Perhaps you can see where I am going with this.

Intiman, the Tony -Award winning regional theater with artistic directors who went on to direct on Broadway and a stellar reputation for stewarding plays and productions that have gone on to national prominence, is a hugely legitimizing force in the Northwest theatrical scene. It has arguably been a legitimizing force for the national scene, when you look at the plays (like Lynn Nottage’s Ruined) that have started there and gone on to national prominence. The relationships its artistic directors have cultivated, and the brand it has built for successful new work development are a critical resource for both the regional and national arts ecology.

And the tricky part about legitimacy as a resource is that it is not tranferrable like other organizational assets. Once a company is dissolved, the value of its advocacy on behalf of the art it champions can’t be passed down to new, smaller organizations (although any individual organization might ultimately claw its way up to the level of legitimizing influence that Intiman enjoyed). That lost legitimacy could take decades to recoup. In the mean time, both regional and national artists lose the visibility, resources, and access to national relationships that the Intiman has historically provided.

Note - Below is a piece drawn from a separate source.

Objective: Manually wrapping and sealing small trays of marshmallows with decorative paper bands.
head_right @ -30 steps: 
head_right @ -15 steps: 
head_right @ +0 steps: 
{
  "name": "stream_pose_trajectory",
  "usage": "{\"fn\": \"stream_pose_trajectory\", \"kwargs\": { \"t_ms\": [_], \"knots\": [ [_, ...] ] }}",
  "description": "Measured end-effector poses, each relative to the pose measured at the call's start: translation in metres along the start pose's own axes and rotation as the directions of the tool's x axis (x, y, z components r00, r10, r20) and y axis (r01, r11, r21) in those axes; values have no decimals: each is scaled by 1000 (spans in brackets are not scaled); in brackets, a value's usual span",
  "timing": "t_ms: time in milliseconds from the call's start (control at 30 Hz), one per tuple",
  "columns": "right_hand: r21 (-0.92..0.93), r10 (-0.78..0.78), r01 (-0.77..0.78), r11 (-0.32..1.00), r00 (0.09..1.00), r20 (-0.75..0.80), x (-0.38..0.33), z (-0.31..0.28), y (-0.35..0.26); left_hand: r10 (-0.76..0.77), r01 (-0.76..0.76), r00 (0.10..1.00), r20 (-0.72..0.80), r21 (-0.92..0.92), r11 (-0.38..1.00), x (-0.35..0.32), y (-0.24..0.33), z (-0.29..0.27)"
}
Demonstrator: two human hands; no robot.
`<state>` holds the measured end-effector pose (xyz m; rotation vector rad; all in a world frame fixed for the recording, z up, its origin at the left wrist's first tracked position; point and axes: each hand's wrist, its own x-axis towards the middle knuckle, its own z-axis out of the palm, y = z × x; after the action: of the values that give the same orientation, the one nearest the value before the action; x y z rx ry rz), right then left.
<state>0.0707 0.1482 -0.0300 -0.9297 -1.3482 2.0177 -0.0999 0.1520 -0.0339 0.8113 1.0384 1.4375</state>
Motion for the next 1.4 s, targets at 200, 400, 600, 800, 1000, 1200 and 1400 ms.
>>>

Plus, the failure of one legitimizer has unintended consequences for the whole field.  Intiman’s reputation helped burnish the reputation of the entire arts community in Seattle. It helped make the Pacific Northwest a more viable place to make a living in the arts. And its loss would potentially shake the confidence of the entire Seattle arts community; and the artists, funders and audiences it serves.

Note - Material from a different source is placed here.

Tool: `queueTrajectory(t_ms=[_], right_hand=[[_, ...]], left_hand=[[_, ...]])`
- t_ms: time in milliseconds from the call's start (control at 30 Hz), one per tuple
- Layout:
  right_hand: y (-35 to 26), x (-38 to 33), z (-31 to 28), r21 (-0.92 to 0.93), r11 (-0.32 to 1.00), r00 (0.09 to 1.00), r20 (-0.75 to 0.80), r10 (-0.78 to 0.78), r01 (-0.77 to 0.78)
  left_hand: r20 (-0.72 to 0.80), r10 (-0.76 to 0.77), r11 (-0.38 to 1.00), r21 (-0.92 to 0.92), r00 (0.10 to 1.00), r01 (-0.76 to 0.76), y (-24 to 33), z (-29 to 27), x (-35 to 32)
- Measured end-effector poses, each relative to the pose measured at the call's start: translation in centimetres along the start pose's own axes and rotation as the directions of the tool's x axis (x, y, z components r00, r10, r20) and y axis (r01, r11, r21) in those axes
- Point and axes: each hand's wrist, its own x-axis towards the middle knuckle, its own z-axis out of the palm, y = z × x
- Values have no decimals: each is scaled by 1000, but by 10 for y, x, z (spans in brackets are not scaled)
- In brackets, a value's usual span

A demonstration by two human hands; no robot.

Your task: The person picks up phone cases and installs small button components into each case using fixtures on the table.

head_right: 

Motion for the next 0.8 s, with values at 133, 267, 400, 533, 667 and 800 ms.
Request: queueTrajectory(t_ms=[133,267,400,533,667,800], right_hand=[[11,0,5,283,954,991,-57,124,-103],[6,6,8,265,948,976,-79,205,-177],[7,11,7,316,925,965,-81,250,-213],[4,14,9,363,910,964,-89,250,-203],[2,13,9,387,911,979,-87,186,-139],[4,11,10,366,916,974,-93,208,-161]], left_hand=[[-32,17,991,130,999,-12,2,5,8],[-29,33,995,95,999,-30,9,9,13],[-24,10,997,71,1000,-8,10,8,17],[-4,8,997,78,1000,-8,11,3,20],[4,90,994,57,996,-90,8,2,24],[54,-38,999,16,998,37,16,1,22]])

Let me tell you from personal experience what happens when an organization like Intiman reaches the brink of failure: the press and the public go digging under the floorboards of every other arts non-profit in the area, looking for bodies. If a Tony Award winning theater can fail, the thinking goes, then perhaps all of our arts organizations are more vulnerable than we imagined.

So quibble all you want over the hows and whys of the Intiman’s current precarious situation. But when you ask whether or not an organization like Intiman should be saved, be sure you are looking at the whole costs.

Ironically, the complaint that makes some resistant to assisting the Intiman in its time of need (that it has been more focused on national relationships and reputations than on cultivating its relationship with its own community) is paradoxically the exact reason it should ultimately be saved. Those national connections, that stellar reputation, are priceless intangible resources that Seattle can ill afford to lose.

Could those resources be put to better use in service of the community it calls home? Absolutely.

But you have to conserve those resources to be able to re-direct them effectively.

Don’t worry though: Any company that goes through a “dark night of the soul” like the Intiman is currently experiencing (and lives to tell the tale) steps into the future keenly aware of the deep debt it owes to audiences and community that helped to save it.